(Information supplied begins)
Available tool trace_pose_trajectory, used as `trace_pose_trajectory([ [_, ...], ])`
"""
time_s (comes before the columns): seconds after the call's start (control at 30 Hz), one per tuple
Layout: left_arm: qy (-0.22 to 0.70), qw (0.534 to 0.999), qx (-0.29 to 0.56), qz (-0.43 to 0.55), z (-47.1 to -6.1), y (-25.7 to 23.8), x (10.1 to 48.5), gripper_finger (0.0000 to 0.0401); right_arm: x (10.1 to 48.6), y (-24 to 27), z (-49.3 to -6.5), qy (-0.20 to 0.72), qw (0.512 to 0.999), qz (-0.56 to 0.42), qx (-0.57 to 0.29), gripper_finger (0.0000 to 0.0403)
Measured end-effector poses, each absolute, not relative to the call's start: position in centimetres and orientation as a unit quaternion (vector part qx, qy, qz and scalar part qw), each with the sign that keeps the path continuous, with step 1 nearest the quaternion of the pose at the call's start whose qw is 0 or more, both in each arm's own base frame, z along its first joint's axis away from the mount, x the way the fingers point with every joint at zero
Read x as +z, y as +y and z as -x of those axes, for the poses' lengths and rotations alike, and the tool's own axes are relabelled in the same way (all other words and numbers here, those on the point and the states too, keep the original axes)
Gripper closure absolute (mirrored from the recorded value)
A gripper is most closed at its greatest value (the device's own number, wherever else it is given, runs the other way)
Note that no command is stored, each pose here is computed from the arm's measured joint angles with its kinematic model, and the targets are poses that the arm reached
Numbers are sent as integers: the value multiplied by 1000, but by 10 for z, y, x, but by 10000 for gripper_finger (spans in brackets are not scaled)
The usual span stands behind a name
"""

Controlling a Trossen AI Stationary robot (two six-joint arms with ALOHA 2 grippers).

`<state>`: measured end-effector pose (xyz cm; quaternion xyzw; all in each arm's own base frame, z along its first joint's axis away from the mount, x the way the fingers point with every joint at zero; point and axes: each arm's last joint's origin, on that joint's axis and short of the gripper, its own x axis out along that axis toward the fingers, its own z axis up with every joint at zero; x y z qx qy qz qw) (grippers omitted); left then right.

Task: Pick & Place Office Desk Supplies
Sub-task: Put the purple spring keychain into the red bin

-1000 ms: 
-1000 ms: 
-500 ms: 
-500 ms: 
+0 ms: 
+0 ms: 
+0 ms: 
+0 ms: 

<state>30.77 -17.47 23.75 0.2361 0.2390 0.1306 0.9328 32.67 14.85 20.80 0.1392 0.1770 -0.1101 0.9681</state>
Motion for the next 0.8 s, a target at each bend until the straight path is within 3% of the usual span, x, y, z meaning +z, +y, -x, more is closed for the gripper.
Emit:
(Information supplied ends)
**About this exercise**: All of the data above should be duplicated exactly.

**Written solution**:
Available tool trace_pose_trajectory, used as `trace_pose_trajectory([ [_, ...], ])`
"""
time_s (comes before the columns): seconds after the call's start (control at 30 Hz), one per tuple
Layout: left_arm: qy (-0.22 to 0.70), qw (0.534 to 0.999), qx (-0.29 to 0.56), qz (-0.43 to 0.55), z (-47.1 to -6.1), y (-25.7 to 23.8), x (10.1 to 48.5), gripper_finger (0.0000 to 0.0401); right_arm: x (10.1 to 48.6), y (-24 to 27), z (-49.3 to -6.5), qy (-0.20 to 0.72), qw (0.512 to 0.999), qz (-0.56 to 0.42), qx (-0.57 to 0.29), gripper_finger (0.0000 to 0.0403)
Measured end-effector poses, each absolute, not relative to the call's start: position in centimetres and orientation as a unit quaternion (vector part qx, qy, qz and scalar part qw), each with the sign that keeps the path continuous, with step 1 nearest the quaternion of the pose at the call's start whose qw is 0 or more, both in each arm's own base frame, z along its first joint's axis away from the mount, x the way the fingers point with every joint at zero
Read x as +z, y as +y and z as -x of those axes, for the poses' lengths and rotations alike, and the tool's own axes are relabelled in the same way (all other words and numbers here, those on the point and the states too, keep the original axes)
Gripper closure absolute (mirrored from the recorded value)
A gripper is most closed at its greatest value (the device's own number, wherever else it is given, runs the other way)
Note that no command is stored, each pose here is computed from the arm's measured joint angles with its kinematic model, and the targets are poses that the arm reached
Numbers are sent as integers: the value multiplied by 1000, but by 10 for z, y, x, but by 10000 for gripper_finger (spans in brackets are not scaled)
The usual span stands behind a name
"""

Controlling a Trossen AI Stationary robot (two six-joint arms with ALOHA 2 grippers).

`<state>`: measured end-effector pose (xyz cm; quaternion xyzw; all in each arm's own base frame, z along its first joint's axis away from the mount, x the way the fingers point with every joint at zero; point and axes: each arm's last joint's origin, on that joint's axis and short of the gripper, its own x axis out along that axis toward the fingers, its own z axis up with every joint at zero; x y z qx qy qz qw) (grippers omitted); left then right.

Task: Pick & Place Office Desk Supplies
Sub-task: Put the purple spring keychain into the red bin

-1000 ms: 
-1000 ms: 
-500 ms: 
-500 ms: 
+0 ms: 
+0 ms: 
+0 ms: 
+0 ms: 

<state>30.77 -17.47 23.75 0.2361 0.2390 0.1306 0.9328 32.67 14.85 20.80 0.1392 0.1770 -0.1101 0.9681</state>
Motion for the next 0.8 s, a target at each bend until the straight path is within 3% of the usual span, x, y, z meaning +z, +y, -x, more is closed for the gripper.
Emit:

Nothing else is left to add to this answer.